I found other places that worked too but this one provided me with a great hiding place and a place to observe what was happening without anyone knowing I was watching. At night it was really nice. Humans, much like animals, don't expect anything to happen from above and I was never noticed.

I still much prefer darkness to daylight. Even inside my house I keep it dark enough that I have to have a lamp on to see in the daytime. Brightness hurts my eyes and gives me a headache.

When we lived at the lake me ex wife, who must be afraid of the dark, demanded a night light outside. So we ended up with a regulation wooden telephone pole with a mercury vapor light on it that lit up about an acre.

Irritated the hell out of me and made me feel less safe than not having the light at all. Why? Because you can't see beyond the circle of light. Without the light I could see what was happening everywhere around the place. With the light all I could see was what was lighted.

She was afraid of her two ex husbands and with good reason. I wasn't afraid of either of them and in fact, they were afraid of me. Lol, helps to have a reputation as crazy now and then.

The other thing I remember about being in Sioux City is I had to babysit my sister one day so I just took her off wandering with me. We were out for hours just messing around like kids do. When we were on our way back home I found a pop bottle and it could be returned to the store for a nickle.

So I picked it up and was already tasting the chocolate donut I was going to get. As we got closer to home my sister told me to give it to her. I said no, wasn't going to happen. She told me if I didn't give it to her she was going to tell her mother I'd hit her and was being mean to her all day.

Whoops, there's an automatic bad beating coming if I don't give her the bottle. Little brat did crap like that all the time. You know I didn't give it to her and when she started hollering at me about it and what she was going to do I threw it down on the sidewalk and broke it.

That really pissed her off and she picked up the broken off neck of the bottle and threw it at my head. I got my arm up in front of my eyes in time and it sliced my elbow open. Bled like a stuck pig. Scared the hell out of her but really pissed me off. She had a really bad temper too and it really pissed her off not to get her way. Lol, still does. To bad, to sad.

My grandmother put two big band aids on it and it was fine. Left a nice scar tho and it's still there.

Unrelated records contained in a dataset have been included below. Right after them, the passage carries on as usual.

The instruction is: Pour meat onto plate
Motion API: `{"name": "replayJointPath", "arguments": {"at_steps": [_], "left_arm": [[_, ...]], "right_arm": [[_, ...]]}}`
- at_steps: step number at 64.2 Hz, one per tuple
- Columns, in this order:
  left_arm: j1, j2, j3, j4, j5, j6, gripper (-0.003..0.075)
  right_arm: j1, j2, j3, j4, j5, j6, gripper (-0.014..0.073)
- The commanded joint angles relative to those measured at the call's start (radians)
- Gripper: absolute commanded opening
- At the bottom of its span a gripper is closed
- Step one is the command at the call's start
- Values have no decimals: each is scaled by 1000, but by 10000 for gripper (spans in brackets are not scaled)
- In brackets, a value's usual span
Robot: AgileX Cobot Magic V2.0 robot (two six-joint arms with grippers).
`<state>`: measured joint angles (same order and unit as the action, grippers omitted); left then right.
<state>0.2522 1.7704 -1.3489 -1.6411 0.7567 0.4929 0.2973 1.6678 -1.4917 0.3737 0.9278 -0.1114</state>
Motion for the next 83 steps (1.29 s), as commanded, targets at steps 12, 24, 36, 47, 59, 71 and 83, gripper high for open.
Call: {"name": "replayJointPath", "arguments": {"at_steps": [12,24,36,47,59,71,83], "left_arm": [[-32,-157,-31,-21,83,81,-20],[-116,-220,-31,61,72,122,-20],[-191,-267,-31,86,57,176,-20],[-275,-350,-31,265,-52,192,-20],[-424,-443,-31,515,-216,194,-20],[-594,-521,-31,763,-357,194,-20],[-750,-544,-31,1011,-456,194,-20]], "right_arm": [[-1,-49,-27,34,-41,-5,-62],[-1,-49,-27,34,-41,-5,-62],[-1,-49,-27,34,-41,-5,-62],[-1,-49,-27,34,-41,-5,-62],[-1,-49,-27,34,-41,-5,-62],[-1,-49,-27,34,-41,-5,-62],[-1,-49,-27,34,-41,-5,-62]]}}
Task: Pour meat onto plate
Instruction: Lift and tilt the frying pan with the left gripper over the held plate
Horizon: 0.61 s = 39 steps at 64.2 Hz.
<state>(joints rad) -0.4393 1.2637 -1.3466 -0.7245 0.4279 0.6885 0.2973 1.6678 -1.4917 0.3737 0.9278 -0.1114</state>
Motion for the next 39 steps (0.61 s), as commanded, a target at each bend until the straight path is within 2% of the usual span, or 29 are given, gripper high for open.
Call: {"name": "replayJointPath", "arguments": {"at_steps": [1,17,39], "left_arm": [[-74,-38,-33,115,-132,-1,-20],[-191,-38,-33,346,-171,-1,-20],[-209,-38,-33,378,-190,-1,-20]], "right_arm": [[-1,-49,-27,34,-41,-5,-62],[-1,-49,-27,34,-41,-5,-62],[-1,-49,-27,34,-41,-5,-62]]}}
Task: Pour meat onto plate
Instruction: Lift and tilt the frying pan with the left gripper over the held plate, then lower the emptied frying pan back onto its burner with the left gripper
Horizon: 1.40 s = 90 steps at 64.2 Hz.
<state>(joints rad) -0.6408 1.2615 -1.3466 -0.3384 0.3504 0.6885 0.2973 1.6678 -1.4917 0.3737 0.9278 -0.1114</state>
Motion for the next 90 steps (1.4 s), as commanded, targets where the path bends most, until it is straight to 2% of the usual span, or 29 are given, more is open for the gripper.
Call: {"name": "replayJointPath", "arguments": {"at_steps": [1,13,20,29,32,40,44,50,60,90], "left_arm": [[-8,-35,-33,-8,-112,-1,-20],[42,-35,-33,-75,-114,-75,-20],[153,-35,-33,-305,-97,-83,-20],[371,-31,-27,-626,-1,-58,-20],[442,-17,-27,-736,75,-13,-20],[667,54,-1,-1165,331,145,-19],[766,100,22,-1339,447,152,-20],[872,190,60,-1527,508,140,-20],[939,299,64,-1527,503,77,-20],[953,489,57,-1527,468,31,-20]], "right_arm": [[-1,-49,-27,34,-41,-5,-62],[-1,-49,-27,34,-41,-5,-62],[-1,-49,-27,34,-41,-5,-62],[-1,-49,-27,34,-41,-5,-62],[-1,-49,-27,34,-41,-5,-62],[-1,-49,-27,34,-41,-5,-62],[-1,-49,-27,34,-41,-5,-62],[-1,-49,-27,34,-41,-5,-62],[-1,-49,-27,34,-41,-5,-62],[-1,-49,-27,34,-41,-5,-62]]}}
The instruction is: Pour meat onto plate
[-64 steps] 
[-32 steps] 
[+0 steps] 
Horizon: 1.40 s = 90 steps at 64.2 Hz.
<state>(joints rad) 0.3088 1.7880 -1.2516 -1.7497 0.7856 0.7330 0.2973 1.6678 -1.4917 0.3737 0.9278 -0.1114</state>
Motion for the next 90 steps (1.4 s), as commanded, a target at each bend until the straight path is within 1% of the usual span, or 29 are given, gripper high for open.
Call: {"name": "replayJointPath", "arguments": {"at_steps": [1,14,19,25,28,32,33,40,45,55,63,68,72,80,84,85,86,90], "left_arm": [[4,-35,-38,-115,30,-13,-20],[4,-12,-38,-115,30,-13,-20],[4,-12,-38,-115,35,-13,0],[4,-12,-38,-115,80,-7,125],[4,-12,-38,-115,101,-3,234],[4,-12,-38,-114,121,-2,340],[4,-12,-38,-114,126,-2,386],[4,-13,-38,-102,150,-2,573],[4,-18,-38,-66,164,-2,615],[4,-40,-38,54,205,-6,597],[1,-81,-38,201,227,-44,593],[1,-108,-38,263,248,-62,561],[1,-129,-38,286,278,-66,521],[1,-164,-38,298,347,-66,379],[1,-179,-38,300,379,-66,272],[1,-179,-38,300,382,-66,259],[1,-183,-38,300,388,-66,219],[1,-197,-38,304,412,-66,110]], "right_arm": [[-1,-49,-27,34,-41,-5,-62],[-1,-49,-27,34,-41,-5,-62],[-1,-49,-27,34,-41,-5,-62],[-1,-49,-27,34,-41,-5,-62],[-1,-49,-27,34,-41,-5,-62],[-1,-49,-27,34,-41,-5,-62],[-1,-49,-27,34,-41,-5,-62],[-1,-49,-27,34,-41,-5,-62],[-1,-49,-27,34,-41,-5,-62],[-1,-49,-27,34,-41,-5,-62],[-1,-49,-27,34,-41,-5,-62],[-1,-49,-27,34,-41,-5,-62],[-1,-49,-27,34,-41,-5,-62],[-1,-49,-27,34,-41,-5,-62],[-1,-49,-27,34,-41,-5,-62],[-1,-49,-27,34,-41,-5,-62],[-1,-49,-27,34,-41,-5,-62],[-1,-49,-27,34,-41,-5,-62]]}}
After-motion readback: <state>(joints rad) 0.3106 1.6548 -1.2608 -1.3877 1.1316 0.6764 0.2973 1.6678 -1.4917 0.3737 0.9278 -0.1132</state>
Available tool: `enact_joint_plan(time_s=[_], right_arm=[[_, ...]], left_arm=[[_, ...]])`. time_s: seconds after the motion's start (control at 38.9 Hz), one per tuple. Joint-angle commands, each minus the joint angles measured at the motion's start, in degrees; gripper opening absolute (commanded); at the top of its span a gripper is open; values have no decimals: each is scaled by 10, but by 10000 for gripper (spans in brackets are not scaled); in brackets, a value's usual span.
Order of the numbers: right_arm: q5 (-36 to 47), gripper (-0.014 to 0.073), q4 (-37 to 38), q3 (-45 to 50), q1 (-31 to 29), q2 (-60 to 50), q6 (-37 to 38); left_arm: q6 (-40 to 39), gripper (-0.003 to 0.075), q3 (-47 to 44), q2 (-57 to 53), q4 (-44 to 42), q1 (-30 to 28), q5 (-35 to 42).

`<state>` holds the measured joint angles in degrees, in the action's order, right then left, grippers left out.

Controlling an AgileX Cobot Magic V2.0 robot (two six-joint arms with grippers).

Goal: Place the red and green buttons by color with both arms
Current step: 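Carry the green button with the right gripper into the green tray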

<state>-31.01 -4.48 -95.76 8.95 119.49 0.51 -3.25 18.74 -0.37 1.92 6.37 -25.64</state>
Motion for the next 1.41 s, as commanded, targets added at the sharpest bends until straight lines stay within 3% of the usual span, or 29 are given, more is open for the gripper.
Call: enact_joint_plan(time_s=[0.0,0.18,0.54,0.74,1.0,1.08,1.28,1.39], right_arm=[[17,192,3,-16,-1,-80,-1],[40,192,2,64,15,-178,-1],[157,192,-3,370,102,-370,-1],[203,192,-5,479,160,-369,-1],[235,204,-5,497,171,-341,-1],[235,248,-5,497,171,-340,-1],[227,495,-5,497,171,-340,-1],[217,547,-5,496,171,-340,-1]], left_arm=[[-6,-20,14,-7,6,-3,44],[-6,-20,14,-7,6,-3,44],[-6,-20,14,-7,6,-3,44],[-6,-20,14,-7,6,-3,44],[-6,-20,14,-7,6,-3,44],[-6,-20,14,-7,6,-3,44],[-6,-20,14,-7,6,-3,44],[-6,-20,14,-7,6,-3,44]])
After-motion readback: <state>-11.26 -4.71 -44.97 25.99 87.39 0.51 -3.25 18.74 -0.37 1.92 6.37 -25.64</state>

I don't know why but I seldom notice when I get cut on anything anymore. Been that way for about 25 years now. I helped Tina load the SUV at Sam's Club and when we finished she gasped and told me I was bleeding. About three inches above my right wrist on the outside of my arm and the blood was about to start dripping off my fingers. I never even felt it happen.

Probably happens about once a month and if I'm alone I don't notice it until I get blood on something or feel it running down my fingers or arm. OTOH I do have a very high pain threshold. I wonder if anyone has tested long term physically abused children, as adults, to see if their pain threshold is higher than non physically abused kids.

Funny but when I do have pain that requires drugs I need more drugs than the average person does to kill or minimize the pain. Maybe because I drank so much for so long. I don't know. I just know that I don't like pain of any kind. Mental or physical. I handle physical pain better than mental tho. Mental pain is the only reason this blog exists.